═══ Supplied information
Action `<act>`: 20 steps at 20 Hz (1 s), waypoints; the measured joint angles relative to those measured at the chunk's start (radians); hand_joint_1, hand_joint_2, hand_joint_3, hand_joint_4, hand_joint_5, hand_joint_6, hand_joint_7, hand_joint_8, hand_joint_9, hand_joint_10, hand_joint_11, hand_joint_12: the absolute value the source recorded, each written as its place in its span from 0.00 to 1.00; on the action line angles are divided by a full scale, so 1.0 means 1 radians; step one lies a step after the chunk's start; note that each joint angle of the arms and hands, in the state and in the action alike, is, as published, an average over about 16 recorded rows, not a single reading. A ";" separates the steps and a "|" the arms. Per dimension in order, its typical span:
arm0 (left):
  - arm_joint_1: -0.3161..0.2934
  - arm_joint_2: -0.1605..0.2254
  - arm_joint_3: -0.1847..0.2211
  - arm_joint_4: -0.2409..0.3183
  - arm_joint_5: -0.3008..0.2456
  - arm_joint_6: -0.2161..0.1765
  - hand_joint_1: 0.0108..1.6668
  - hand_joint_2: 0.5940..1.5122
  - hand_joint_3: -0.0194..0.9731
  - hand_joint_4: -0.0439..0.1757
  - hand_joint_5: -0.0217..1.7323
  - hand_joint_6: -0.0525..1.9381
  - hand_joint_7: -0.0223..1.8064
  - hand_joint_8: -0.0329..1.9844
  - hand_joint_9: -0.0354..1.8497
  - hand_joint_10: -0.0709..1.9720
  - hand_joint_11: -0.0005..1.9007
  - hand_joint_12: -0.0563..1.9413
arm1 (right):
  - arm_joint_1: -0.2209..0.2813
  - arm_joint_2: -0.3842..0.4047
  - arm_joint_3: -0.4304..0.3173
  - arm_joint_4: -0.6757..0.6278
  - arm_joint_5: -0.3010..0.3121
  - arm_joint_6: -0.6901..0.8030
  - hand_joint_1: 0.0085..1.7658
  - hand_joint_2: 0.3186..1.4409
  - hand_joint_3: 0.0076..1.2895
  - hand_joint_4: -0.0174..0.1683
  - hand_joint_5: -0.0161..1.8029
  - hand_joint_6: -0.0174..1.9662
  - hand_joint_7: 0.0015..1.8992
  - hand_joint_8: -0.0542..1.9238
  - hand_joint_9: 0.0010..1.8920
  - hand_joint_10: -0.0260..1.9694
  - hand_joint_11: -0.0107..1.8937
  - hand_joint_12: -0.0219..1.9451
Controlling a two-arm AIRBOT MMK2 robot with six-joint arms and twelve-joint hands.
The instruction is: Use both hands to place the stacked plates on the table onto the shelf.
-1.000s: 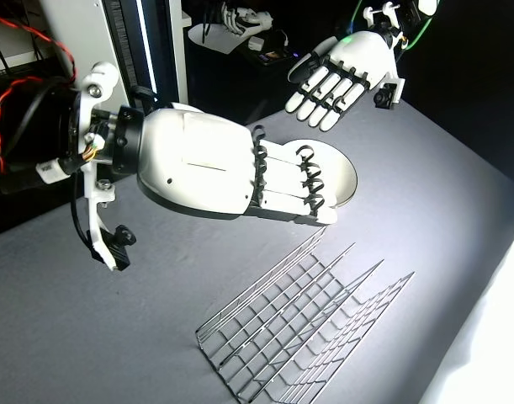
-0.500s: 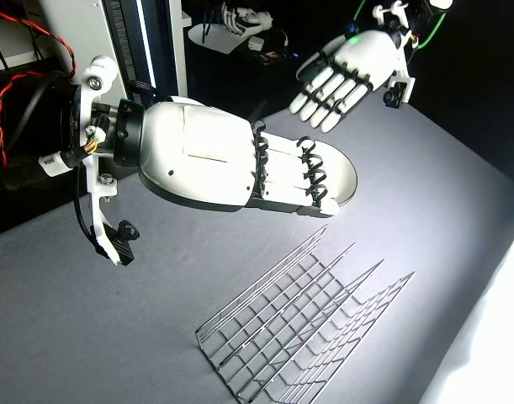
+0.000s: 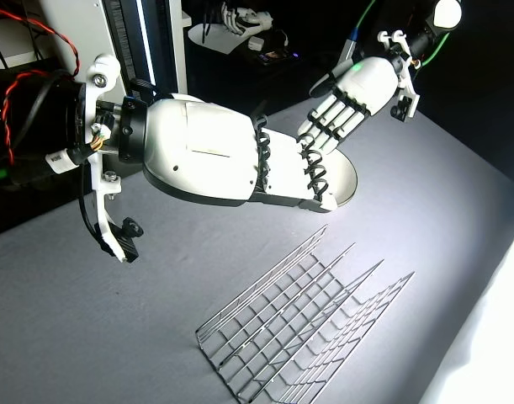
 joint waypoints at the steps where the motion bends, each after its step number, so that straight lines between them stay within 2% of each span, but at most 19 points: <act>1: 0.002 -0.005 0.013 0.005 -0.001 0.001 0.00 0.67 0.04 0.20 0.02 0.04 0.02 0.01 0.03 0.04 0.01 0.03 | -0.001 0.000 0.000 -0.001 0.003 -0.001 0.02 0.71 0.01 0.12 0.05 0.02 0.03 0.03 0.03 0.01 0.01 0.14; 10: 0.027 -0.036 0.092 0.039 -0.003 0.037 0.00 0.65 0.04 0.21 0.02 0.04 0.02 0.01 0.03 0.04 0.01 0.04 | -0.011 0.000 -0.002 -0.055 0.070 -0.008 0.03 0.66 0.01 0.12 0.05 0.02 0.03 0.03 0.03 0.01 0.01 0.13; 20: 0.085 -0.062 0.127 0.040 -0.007 0.092 0.00 0.65 0.04 0.21 0.02 0.04 0.02 0.01 0.03 0.04 0.01 0.04 | -0.034 -0.056 0.034 -0.205 0.167 -0.025 0.04 0.64 0.01 0.13 0.04 0.02 0.02 0.03 0.02 0.01 0.01 0.11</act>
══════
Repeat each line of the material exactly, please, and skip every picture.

Action `<act>`: 20 steps at 20 Hz (1 s), waypoints; the measured joint angles relative to those measured at the chunk's start (radians); hand_joint_1, hand_joint_2, hand_joint_3, hand_joint_4, hand_joint_5, hand_joint_6, hand_joint_7, hand_joint_8, hand_joint_9, hand_joint_10, hand_joint_11, hand_joint_12: the absolute value the source recorded, each written as its place in its span from 0.00 to 1.00; on the action line angles are divided by a full scale, so 1.0 means 1 radians; step one lies a step after the chunk's start; note that each joint angle of the arms and hands, in the state and in the action alike, is, as published, an average over about 16 recorded rows, not a single reading. A ";" separates the steps and a "|" the arms. Per dimension in order, its typical span:
arm0 (left):
  - arm_joint_1: -0.3161..0.2934
  - arm_joint_2: -0.1605..0.2254
  - arm_joint_3: -0.1847..0.2211
  - arm_joint_4: -0.2409..0.3183
  - arm_joint_5: -0.3008..0.2456
  - arm_joint_6: -0.2161..0.1765
  - hand_joint_1: 0.0108..1.6668
  - hand_joint_2: 0.5940..1.5122
  - hand_joint_3: -0.0194..0.9731
  - hand_joint_4: -0.0439..0.1757
  - hand_joint_5: -0.0217..1.7323
  - hand_joint_6: -0.0525..1.9381
  - hand_joint_7: -0.0223..1.8064
  - hand_joint_8: -0.0329..1.9844
  - hand_joint_9: -0.0354..1.8497
  - hand_joint_10: -0.0709..1.9720
  - hand_joint_11: -0.0005..1.9007
  - hand_joint_12: -0.0563..1.9413
arm1 (right):
  - arm_joint_1: -0.2209..0.2813
  - arm_joint_2: -0.3842..0.4047
  - arm_joint_3: -0.4304..0.3173
  - arm_joint_4: -0.6757..0.6278
  - arm_joint_5: -0.3010..0.3121
  - arm_joint_6: -0.6901..0.8030
  - hand_joint_1: 0.0085..1.7658
  - hand_joint_2: 0.3186..1.4409
  - hand_joint_3: 0.0076..1.2895
  - hand_joint_4: -0.0174..0.1683
  - hand_joint_5: -0.0161..1.8029
  - hand_joint_6: -0.0174..1.9662
  - hand_joint_7: 0.0015..1.8992
  - hand_joint_8: -0.0542..1.9238
  - hand_joint_9: 0.0010..1.8920
  - hand_joint_10: -0.0260..1.9694
  - hand_joint_11: -0.0107..1.8937
  - hand_joint_12: -0.0219..1.9451
Controlling a two-arm AIRBOT MMK2 robot with six-joint arms and twelve-joint hands.
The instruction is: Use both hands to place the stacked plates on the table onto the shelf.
-1.000s: 
-0.500s: 
+0.000s: 
 joint waypoints at the steps where the motion bends, each after its step number, so that straight lines between them stay within 2% of each span, but at most 19 points: <act>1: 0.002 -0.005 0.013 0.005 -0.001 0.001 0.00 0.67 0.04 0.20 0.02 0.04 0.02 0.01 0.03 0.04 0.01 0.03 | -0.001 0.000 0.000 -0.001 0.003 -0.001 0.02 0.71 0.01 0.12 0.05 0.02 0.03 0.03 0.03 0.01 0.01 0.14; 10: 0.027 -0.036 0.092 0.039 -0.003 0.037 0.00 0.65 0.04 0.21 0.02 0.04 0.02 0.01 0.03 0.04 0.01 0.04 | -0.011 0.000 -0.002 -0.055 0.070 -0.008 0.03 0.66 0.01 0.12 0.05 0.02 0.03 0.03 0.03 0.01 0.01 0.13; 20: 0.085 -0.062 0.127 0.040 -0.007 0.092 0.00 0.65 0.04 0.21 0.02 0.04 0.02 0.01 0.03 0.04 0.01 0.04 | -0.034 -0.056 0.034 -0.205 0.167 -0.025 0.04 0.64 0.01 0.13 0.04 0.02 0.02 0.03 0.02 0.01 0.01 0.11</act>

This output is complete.